● Task instructions: Both the line below containing "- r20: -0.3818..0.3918" and the line containing "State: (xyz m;", along with every line between them, should be repeated exactly; no other line belongs in the answer.

● Source records:
_ _ _ _
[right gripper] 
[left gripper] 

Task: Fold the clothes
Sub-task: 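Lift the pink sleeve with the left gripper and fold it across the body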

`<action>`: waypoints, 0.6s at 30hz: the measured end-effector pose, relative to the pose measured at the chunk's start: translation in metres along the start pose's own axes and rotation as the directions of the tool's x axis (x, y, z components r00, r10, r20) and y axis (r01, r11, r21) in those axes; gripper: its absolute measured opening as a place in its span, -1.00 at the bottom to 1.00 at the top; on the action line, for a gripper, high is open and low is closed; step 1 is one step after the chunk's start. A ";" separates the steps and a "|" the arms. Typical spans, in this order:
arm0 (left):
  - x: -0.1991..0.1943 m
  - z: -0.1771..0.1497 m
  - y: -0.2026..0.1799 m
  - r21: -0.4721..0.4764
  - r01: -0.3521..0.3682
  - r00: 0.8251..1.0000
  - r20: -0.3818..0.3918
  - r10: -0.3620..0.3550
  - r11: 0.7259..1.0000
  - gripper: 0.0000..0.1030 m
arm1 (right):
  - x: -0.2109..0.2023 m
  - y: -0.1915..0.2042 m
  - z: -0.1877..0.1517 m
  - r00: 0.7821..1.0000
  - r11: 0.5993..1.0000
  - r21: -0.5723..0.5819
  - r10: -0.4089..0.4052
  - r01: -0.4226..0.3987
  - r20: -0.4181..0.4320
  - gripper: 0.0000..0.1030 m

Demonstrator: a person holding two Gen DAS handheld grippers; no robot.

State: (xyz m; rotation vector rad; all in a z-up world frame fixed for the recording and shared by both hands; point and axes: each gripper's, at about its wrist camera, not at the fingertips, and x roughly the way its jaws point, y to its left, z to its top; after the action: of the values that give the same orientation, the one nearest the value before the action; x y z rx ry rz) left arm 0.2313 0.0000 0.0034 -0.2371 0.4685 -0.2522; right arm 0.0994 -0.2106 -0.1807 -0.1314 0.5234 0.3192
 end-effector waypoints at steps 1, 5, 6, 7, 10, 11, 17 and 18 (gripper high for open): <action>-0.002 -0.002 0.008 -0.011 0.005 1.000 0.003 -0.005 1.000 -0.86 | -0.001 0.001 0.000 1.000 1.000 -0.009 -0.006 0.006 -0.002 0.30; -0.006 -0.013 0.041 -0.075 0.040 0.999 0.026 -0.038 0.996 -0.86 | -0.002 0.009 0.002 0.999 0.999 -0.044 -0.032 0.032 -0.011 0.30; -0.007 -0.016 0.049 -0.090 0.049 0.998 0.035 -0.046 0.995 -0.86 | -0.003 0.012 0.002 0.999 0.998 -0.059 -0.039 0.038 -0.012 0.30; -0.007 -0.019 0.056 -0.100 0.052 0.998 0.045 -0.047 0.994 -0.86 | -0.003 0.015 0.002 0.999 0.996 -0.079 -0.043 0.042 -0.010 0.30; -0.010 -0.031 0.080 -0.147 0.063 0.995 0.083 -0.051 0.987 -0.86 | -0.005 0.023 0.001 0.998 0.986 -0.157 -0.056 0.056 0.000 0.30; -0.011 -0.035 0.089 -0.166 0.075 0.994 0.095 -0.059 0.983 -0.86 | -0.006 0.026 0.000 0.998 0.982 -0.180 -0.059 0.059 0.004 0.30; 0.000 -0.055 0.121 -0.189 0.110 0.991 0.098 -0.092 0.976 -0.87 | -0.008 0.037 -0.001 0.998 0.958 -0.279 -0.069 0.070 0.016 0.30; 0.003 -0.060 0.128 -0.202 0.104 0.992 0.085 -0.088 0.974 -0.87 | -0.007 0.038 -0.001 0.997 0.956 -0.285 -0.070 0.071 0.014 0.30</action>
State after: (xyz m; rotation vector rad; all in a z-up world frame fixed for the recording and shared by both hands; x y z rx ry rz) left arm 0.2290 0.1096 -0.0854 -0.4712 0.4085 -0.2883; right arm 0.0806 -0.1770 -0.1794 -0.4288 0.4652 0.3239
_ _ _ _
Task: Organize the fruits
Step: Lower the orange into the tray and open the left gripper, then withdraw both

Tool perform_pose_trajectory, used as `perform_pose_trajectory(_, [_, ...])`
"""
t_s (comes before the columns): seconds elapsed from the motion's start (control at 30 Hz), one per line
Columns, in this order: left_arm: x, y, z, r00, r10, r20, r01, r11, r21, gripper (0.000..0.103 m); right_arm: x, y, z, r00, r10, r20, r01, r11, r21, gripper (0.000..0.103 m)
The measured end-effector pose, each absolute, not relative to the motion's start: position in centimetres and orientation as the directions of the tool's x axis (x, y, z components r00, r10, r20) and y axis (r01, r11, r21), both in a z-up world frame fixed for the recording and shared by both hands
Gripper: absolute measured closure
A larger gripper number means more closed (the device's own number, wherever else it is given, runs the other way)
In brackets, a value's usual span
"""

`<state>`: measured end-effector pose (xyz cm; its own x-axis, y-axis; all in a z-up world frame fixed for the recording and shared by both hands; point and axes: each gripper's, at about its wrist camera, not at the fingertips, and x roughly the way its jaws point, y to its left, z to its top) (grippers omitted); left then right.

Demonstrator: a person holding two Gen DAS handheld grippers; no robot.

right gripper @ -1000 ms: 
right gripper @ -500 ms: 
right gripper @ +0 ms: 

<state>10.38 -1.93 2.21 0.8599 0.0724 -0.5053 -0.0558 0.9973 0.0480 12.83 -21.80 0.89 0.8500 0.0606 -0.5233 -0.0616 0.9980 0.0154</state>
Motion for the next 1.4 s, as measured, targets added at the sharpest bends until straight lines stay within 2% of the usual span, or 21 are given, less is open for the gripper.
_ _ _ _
● Answer:
  - r20: -0.3818..0.3918
  - r10: -0.3620..0.3550
  - r11: 0.7259..1.0000
  - gripper: 0.0000..0.1030 m
arm1 (right):
  - x: -0.2109..0.2023 m
  - y: -0.1915..0.2042 m
  - z: -0.1877..0.1517 m
  - r00: 0.7821..1.0000
  - r11: 0.5993..1.0000
  - r21: -0.5723..0.5819
  - r10: -0.4089..0.4052
  - r01: -0.4226..0.3987
  - r20: -0.4181..0.4320
  - gripper: 0.0000..0.1030 m

Demonstrator: a person holding two Gen DAS handheld grippers; no robot.

State: (xyz m; rotation vector rad; all in a z-up world frame fixed for the recording and shared by both hands; point and axes: each gripper's, at about its wrist camera, not at the fingertips, and x roughly the way its jaws point, y to its left, z to its top; after the action: of the values that give the same orientation, the one nearest the value before the action; x y z rx ry rz) left arm 0.2313 0.0000 0.0034 -0.2371 0.4685 -0.2522; right arm 0.0994 -0.2106 -0.1807 -0.1314 0.5234 0.3192

Work on this exercise is complete.